Toulouse : l’Afrique en portraits au Château d’Eau
Le Château d’Eau, à Toulouse, a la judicieuse idée de nous offrir une exposition très rafraîchissante en cet automne qui ne l’est pas vraiment. A l’affiche : Sanlé Sory et ses années "Bobo yéyé".
Photographe de studio burkinabé né en 1943, Sanlé Sory a réalisé des milliers de portraits dont on découvre une toute petite partie au Château d’Eau. L’homme, longtemps inconnu hors de sa ville, Bobo-Dioulasso, a travaillé pour une clientèle populaire, principalement entre 1960 et 1983. A l’époque, le pays s’appelait encore la Haute-Volta et mettait toute son énergie à s’affranchir d’un colonialisme récent. Et à oublier un quotidien difficile en se jetant à corps perdu dans la musique et la fête. Sur les images au format carré (caractéristiques du Rolleiflex), la jeunesse porte casquettes et nœud pap, lunettes voyantes, pantalons patte d’eph’, blousons customisés (dont un en hommage à Jimi Endrix !). A l’extérieur, les bagnoles sont des DS ou des 2 CV, les deux roues de solides Mobylettes. Les groupes à la mode, immortalisés par Sanlé Sory, s’appellent Brother Ngomalioh & His Afro Combo ou les Imbattables Léopards.
Grand Connaisseur de la photographie africaine, le Toulousain Philippe Guionie a rencontré Sanlé Sory une fois, chez lui, à Bobo-Dioulasso, deuxième grande ville du Burkina Faso.
Modeste artisan
"C’est un homme affable, bienveillant, très proche de son quartier. Dans son studio, les clients avaient à leur disposition des décors naïfs peints sur des bâches, propres à faire voyager ; à exprimer ce que l’homme africain imagine de la richesse, de la modernité, de la gloire."
Comme les désormais célèbres Seydou Keïta (1921-2001) et Malick Sidibé (1936-2016), Sanlé Sory a longtemps officié dans l’ombre, tel un modeste artisan. "Comme ses aînés, il n’avait aucune conscience de l’aspect artistique de son travail. Il faisait son métier, répondait à des commandes, rajoutait souvent une pincée d’humour. Sa pratique était liée au quotidien, à ce qui rythme la vie des gens, aux moments de célébrations comme les mariages."

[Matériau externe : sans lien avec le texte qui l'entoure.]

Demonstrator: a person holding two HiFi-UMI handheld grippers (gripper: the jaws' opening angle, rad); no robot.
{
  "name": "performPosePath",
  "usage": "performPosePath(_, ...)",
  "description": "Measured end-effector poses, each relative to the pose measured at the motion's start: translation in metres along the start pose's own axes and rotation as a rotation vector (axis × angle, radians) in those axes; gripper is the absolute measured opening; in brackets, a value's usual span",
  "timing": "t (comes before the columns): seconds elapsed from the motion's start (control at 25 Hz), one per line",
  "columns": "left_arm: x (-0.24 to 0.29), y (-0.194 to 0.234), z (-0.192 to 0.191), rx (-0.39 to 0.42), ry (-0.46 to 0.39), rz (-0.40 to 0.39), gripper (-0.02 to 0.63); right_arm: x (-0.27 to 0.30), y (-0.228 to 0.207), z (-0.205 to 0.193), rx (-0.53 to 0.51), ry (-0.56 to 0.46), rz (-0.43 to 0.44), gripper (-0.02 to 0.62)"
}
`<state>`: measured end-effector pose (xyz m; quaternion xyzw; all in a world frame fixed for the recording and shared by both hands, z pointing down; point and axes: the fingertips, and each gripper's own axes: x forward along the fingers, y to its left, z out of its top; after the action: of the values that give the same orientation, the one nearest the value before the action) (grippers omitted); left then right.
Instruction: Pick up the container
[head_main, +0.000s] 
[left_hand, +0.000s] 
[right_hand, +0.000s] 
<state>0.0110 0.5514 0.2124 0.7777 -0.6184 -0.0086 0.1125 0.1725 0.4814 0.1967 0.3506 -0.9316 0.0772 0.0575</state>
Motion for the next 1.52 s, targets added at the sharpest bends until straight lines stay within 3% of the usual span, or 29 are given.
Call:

Et comme ses aînés, Sanlé Sory a bénéficié du coup de pouce d’un Français, Florent Mazzoleni, qui, à partir de 2011 a vu combien ce fonds photographique recelait de pépites. "C’est un regard extérieur comme le nôtre qui perçoit tout cela comme une œuvre artistique, conclut Philippe Guionie. On y voit comment un témoignage hyperlocal montre toute une société, une époque, des mouvements de mode." Qui aujourd’hui nous amuse et nous touche.